Entries provided.

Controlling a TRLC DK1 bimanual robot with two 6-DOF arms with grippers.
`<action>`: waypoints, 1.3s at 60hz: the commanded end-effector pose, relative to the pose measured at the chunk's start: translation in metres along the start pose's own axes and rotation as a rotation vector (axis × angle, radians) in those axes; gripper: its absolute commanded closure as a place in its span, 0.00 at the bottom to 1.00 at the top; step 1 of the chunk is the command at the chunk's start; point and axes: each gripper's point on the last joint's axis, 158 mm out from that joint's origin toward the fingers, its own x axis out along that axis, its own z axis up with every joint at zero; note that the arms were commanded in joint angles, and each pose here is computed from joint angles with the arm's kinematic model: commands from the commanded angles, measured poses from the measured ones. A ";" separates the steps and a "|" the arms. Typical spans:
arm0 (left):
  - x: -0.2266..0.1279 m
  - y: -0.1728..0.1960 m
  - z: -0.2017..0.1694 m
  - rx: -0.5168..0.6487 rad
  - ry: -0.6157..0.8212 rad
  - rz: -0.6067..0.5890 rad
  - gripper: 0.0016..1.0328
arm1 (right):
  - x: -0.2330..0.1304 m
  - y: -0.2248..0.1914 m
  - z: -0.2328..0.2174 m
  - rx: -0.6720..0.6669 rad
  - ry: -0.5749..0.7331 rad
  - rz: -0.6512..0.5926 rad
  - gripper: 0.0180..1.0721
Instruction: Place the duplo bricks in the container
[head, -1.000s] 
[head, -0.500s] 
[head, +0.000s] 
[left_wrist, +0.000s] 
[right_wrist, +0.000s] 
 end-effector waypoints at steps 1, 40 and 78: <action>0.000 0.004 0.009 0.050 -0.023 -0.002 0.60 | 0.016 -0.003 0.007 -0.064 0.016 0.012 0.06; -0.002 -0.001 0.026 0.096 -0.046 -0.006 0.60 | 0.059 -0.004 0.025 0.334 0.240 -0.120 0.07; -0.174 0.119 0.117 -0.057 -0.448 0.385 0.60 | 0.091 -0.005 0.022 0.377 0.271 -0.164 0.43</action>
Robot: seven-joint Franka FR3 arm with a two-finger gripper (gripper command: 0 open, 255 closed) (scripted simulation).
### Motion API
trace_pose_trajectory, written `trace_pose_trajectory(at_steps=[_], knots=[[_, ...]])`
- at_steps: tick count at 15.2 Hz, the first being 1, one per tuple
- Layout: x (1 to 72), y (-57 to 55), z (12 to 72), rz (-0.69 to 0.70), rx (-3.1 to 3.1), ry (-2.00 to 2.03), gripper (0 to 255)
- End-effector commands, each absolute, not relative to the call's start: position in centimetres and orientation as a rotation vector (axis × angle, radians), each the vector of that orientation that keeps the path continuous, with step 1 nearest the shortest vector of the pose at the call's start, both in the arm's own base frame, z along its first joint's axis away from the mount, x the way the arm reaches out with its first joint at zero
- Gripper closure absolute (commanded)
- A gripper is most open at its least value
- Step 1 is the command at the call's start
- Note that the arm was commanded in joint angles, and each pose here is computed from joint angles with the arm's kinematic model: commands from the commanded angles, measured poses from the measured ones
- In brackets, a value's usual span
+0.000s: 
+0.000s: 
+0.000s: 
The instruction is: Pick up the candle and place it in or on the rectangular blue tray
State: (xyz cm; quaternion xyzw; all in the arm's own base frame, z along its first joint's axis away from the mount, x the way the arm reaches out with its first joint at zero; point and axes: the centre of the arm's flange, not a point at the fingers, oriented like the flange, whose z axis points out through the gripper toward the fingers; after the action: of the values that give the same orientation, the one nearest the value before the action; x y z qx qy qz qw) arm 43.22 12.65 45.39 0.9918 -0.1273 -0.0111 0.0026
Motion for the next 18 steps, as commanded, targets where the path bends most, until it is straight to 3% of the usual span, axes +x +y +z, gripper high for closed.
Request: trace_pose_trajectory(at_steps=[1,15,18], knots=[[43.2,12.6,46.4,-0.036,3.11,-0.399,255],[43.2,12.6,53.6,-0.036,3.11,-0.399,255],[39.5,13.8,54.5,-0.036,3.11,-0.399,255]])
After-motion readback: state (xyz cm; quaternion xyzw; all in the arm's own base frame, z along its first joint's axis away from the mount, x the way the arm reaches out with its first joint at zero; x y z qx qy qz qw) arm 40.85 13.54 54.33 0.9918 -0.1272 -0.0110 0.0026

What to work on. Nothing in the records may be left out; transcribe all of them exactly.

Written answer.
Controlling a TRLC DK1 bimanual robot with two 6-DOF arms with grippers.
`<action>`: waypoints, 1.3s at 60hz: the commanded end-effector pose, relative to the pose measured at the chunk's start: translation in metres along the start pose's own axes and rotation as a rotation vector (axis × angle, radians) in those axes; gripper: its absolute commanded closure as a place in its span, 0.00 at the bottom to 1.00 at the top; step 1 of the chunk is the command at the chunk's start; point and axes: each gripper's point on the last joint's axis, 158 mm out from that joint's origin toward the fingers, its own x axis out along that axis, its own z axis up with every joint at zero; note that the arms were commanded in joint angles, and each pose here is computed from joint angles with the arm's kinematic model: commands from the commanded angles, measured poses from the measured ones. A ";" separates the steps and a "|" the arms. Typical spans:
arm0 (left):
  - x: -0.2266..0.1279 m
  - y: -0.1728..0.1960 m
  - z: -0.2017..0.1694 m
  - rx: -0.5168..0.6487 rad
  - ry: -0.6157..0.8212 rad
  - rz: -0.6067..0.5890 rad
  - gripper: 0.0016..1.0328
arm1 (right):
  - x: -0.2330..0.1304 m
  - y: -0.2248..0.1914 m
  - z: -0.2328..0.2174 m
  - rx: -0.6720..0.6669 rad
  - ry: -0.5749..0.7331 rad
  - rz: -0.6512..0.5926 rad
  - gripper: 0.0180..1.0721
Instruction: Place the duplo bricks in the container
[head, -1.000s] 
[head, -0.500s] 
[head, +0.000s] 
[left_wrist, +0.000s] 
[right_wrist, +0.000s] 
 end-effector waypoints at steps 1, 40 and 78: <action>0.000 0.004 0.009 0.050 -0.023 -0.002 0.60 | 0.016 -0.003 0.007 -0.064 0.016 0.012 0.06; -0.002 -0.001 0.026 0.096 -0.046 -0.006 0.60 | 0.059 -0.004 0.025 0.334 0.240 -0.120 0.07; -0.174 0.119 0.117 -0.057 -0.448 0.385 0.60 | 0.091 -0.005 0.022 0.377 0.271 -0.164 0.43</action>
Robot: seven-joint Franka FR3 arm with a two-finger gripper (gripper command: 0 open, 255 closed) (scripted simulation).
### Motion API
trace_pose_trajectory, written `trace_pose_trajectory(at_steps=[_], knots=[[_, ...]])`
- at_steps: tick count at 15.2 Hz, the first being 1, one per tuple
- Layout: x (1 to 72), y (-57 to 55), z (12 to 72), rz (-0.69 to 0.70), rx (-3.1 to 3.1), ry (-2.00 to 2.03), gripper (0 to 255)
- End-effector commands, each absolute, not relative to the call's start: position in centimetres and orientation as a rotation vector (axis × angle, radians), each the vector of that orientation that keeps the path continuous, with step 1 nearest the shortest vector of the pose at the call's start, both in the arm's own base frame, z along its first joint's axis away from the mount, x the way the arm reaches out with its first joint at zero
- Gripper closure absolute (commanded)
- A gripper is most open at its least value
- Step 1 is the command at the call's start
- Note that the arm was commanded in joint angles, and each pose here is computed from joint angles with the arm's kinematic model: commands from the commanded angles, measured poses from the measured ones
- In brackets, a value's usual span
+0.000s: 
+0.000s: 
+0.000s: 
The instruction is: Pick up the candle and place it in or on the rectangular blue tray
State: (xyz cm; quaternion xyzw; all in the arm's own base frame, z along its first joint's axis away from the mount, x the way the arm reaches out with its first joint at zero; point and axes: the centre of the arm's flange, not a point at the fingers, oriented like the flange, whose z axis points out through the gripper toward the fingers; after the action: of the values that give the same orientation, the one nearest the value before the action; x y z qx qy qz qw) arm 43.22 12.65 45.39 0.9918 -0.1273 -0.0111 0.0026
Motion for the next 18 steps, as commanded, targets where the path bends most, until it is straight to 3% of the usual span, axes +x +y +z, gripper high for closed.
Request: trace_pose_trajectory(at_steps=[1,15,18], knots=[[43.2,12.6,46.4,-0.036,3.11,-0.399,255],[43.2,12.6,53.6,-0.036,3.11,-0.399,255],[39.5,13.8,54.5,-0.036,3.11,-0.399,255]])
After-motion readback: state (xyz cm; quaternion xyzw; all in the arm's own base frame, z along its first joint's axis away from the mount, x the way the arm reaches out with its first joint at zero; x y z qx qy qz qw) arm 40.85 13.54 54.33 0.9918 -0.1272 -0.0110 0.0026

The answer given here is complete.